Search the entries for the word "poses" and report each line that has it.

** MATERIAL SUPPLIED follows **

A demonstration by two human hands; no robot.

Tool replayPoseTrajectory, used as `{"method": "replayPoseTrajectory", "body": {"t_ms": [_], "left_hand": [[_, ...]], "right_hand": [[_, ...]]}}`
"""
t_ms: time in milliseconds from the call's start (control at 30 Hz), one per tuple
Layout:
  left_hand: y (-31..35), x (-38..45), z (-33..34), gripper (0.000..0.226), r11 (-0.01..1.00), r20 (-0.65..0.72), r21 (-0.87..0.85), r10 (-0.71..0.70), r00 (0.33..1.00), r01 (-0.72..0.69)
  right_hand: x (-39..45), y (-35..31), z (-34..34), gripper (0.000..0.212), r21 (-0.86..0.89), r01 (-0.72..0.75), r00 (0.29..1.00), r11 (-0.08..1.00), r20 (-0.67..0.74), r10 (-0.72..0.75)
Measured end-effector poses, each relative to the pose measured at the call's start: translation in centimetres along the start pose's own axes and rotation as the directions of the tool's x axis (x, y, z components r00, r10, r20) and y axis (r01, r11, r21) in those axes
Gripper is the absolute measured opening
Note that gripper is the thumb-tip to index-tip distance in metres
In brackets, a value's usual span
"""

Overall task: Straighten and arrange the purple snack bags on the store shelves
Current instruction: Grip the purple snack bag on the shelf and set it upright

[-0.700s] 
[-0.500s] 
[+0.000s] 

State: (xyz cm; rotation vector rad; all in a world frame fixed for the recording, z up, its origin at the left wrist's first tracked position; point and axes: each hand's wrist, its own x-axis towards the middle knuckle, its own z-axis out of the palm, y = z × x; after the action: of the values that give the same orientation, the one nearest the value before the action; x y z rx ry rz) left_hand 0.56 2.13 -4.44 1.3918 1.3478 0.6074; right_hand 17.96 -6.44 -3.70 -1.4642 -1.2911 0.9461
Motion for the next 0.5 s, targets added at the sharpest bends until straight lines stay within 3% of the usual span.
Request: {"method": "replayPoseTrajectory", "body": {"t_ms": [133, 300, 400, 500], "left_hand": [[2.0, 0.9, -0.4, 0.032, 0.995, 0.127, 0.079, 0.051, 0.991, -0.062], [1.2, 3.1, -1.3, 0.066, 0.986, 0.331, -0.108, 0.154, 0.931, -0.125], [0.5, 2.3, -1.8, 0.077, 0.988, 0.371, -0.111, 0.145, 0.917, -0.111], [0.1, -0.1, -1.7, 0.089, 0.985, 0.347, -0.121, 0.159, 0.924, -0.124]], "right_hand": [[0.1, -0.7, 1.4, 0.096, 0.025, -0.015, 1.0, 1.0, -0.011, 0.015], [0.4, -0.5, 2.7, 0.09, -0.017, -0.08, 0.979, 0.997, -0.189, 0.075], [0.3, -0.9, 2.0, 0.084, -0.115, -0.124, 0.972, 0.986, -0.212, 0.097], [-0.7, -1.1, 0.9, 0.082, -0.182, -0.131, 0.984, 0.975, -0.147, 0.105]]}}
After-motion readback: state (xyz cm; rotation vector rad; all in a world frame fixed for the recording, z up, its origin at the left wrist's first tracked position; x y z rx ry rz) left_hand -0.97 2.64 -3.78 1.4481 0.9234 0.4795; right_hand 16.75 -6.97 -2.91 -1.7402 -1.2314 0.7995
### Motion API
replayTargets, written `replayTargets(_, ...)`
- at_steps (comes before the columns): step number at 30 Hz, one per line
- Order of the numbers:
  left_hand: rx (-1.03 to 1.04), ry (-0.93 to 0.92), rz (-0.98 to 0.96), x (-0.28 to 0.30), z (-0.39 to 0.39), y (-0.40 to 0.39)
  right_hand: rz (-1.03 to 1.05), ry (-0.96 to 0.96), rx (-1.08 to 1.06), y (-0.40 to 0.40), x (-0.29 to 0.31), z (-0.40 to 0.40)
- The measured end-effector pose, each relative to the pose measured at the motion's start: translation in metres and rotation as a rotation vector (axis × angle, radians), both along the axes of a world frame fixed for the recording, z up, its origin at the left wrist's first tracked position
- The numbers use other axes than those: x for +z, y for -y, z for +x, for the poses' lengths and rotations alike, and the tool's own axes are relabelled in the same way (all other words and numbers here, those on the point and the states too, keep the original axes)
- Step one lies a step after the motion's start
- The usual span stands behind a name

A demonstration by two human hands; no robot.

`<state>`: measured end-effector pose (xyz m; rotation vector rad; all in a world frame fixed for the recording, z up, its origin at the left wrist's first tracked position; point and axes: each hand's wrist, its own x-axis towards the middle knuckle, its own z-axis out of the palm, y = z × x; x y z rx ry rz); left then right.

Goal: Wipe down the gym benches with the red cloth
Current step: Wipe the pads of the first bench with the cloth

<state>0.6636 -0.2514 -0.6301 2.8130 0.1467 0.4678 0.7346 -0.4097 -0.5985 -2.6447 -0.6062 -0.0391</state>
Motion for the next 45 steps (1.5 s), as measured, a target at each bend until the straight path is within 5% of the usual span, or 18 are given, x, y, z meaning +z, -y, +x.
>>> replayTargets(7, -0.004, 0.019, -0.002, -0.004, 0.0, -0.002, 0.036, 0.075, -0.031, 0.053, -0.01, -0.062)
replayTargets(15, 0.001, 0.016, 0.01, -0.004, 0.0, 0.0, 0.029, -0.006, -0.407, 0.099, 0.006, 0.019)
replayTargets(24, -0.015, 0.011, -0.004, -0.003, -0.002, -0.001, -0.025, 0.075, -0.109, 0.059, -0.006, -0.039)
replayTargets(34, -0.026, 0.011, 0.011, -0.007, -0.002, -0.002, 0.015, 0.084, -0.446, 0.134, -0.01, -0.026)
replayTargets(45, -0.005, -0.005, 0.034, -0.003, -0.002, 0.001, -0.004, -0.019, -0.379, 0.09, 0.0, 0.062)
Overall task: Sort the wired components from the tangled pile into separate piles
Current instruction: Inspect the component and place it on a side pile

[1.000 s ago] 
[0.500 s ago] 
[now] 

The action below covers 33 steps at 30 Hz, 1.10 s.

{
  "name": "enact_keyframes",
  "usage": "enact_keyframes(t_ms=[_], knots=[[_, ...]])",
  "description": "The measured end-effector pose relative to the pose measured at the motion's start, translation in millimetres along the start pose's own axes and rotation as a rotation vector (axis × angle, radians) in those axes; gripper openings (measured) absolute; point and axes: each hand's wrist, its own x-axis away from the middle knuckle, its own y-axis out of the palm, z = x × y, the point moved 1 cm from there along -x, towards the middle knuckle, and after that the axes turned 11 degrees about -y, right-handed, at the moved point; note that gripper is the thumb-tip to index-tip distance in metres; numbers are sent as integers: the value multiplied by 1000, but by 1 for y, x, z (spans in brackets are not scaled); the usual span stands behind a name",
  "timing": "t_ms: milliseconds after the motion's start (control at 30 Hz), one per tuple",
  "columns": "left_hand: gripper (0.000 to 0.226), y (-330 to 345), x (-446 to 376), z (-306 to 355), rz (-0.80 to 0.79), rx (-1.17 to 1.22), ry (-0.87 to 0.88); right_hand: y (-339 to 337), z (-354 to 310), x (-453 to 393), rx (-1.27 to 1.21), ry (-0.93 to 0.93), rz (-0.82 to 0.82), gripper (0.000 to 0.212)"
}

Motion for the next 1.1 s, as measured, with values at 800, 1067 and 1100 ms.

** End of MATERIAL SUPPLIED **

• TASK RESPONSE:
Measured end-effector poses, each relative to the pose measured at the call's start: translation in centimetres along the start pose's own axes and rotation as the directions of the tool's x axis (x, y, z components r00, r10, r20) and y axis (r01, r11, r21) in those axes
- The numbers use other axes than those: x for +z, y for -y, z for +x, for the poses' lengths and rotations alike, and the tool's own axes are relabelled in the same way (all other words and numbers here, those on the point and the states too, keep the original axes)

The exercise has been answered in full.